● TASK REQUIREMENTS: The answer should be an exact repeat of the stretch of material below from the line containing "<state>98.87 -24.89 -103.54" through the line containing "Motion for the".

● DATA SEGMENT:
*** Begin section ***
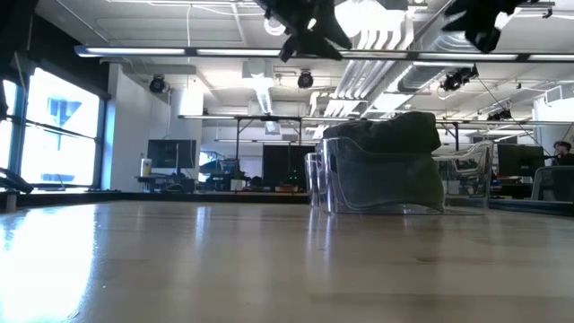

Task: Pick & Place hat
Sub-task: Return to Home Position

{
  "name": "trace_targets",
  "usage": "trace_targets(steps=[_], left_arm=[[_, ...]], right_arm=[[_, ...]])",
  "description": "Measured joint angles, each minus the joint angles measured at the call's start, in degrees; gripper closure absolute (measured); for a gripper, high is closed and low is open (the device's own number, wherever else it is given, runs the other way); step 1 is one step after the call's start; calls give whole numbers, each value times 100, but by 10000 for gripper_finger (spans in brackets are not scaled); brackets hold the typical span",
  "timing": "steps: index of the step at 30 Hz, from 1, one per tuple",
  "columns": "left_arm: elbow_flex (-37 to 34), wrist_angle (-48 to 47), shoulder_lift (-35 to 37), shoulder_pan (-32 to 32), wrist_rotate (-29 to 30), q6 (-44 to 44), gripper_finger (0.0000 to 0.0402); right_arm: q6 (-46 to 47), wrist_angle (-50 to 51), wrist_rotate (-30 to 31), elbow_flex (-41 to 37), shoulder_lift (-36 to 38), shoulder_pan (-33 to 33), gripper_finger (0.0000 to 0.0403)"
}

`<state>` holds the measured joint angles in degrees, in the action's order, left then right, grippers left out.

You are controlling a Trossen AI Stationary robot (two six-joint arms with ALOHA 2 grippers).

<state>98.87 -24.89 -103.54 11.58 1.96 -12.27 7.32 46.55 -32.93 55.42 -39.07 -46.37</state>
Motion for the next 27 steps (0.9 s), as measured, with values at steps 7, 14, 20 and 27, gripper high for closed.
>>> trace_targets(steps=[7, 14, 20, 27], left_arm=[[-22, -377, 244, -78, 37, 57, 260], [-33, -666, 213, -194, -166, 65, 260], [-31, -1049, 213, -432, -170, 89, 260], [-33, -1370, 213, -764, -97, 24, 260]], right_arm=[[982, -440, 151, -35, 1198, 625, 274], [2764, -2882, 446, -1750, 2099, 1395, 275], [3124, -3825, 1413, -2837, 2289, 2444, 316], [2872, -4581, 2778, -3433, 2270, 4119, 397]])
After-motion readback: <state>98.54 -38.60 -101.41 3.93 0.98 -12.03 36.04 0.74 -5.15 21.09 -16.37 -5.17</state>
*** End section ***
● PROBLEM SOLUTION:
<state>98.87 -24.89 -103.54 11.58 1.96 -12.27 7.32 46.55 -32.93 55.42 -39.07 -46.37</state>
Motion for the next 27 steps (0.9 s), as measured, with values at steps 7, 14, 20 and 27, gripper high for closed.

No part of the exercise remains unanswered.